TRS not only gives researchers access to far more tools than they presently have; it allows developers to register their products so that they are visible on a multitude of sites, expanding their audience reach. The API also provides a set of requirements for tool and workflow registries to implement TRS. Two major genomics tool- and workflow-sharing platforms, Dockstore and BioContainers, have implemented the API. This allows tools from Dockstore and BioContainers to be read from TRS and deployed to platforms such as Terra, DNAStack, and ELIXIR.

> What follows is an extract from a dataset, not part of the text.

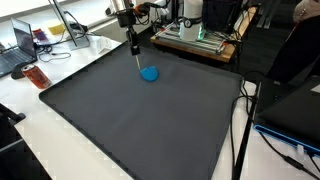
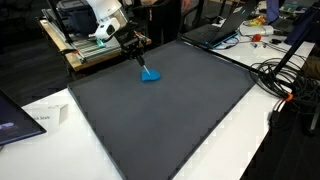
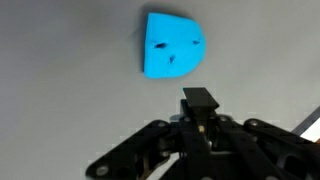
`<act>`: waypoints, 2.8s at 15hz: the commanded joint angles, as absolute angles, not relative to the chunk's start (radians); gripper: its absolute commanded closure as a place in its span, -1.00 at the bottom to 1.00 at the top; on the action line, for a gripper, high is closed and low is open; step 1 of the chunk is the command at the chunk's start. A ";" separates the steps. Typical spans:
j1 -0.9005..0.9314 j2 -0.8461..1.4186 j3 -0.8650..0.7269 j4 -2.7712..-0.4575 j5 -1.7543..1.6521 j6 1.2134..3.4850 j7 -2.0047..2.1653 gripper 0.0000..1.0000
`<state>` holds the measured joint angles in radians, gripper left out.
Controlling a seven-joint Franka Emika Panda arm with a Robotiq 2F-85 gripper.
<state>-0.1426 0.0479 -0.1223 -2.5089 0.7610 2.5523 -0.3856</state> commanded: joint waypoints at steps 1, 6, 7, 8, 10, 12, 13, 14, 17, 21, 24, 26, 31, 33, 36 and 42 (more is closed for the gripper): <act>-0.177 0.061 -0.137 -2.497 0.897 2.541 -0.515 0.94; -0.206 0.096 -0.154 -2.484 1.041 2.536 -0.648 0.94; -0.212 0.107 -0.156 -2.481 1.064 2.526 -0.675 0.94; -0.217 0.120 -0.158 -2.477 1.085 2.523 -0.696 0.94; -0.224 0.144 -0.159 -2.471 1.117 2.520 -0.731 0.94; -0.226 0.162 -0.160 -2.467 1.132 2.517 -0.757 0.94; -0.228 0.170 -0.159 -2.466 1.140 2.516 -0.768 0.94; -0.229 0.178 -0.158 -2.465 1.148 2.517 -0.778 0.94; -0.227 0.180 -0.158 -2.484 1.135 2.531 -0.776 0.94; -0.220 0.125 -0.155 -2.539 1.144 2.569 -0.791 0.94; -0.209 0.075 -0.141 -2.590 1.208 2.639 -0.854 0.94; -0.198 0.048 -0.130 -2.621 1.260 2.691 -0.903 0.94; -0.181 -0.037 -0.109 -2.688 1.398 2.759 -1.032 0.94; -0.173 -0.066 -0.101 -2.708 1.442 2.790 -1.057 0.94; -0.158 -0.118 -0.084 -2.747 1.485 2.842 -1.074 0.94; -0.098 -0.156 -0.019 -2.747 1.623 2.984 -1.101 0.94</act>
<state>-0.1260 -0.1243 -0.0512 -2.7474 1.5251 2.9144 -1.0493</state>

“The TRS API gives tool developers and users a level of tool discovery and interoperability that previously didn’t exist,” said Glazer.
The interoperability enabled by TRS is not exclusively between cloud workflow execution platforms, however. TRS was built to work in conjunction with other APIs developed by the GA4GH Cloud Work Stream. Cloud APIs, such as the recently-approved Workflow Execution Service (WES) and the proposed Data Repository Service (DRS), are part of the Work Stream’s larger goal to facilitate secure and simple data analysis, transfer, and access across many cloud environments.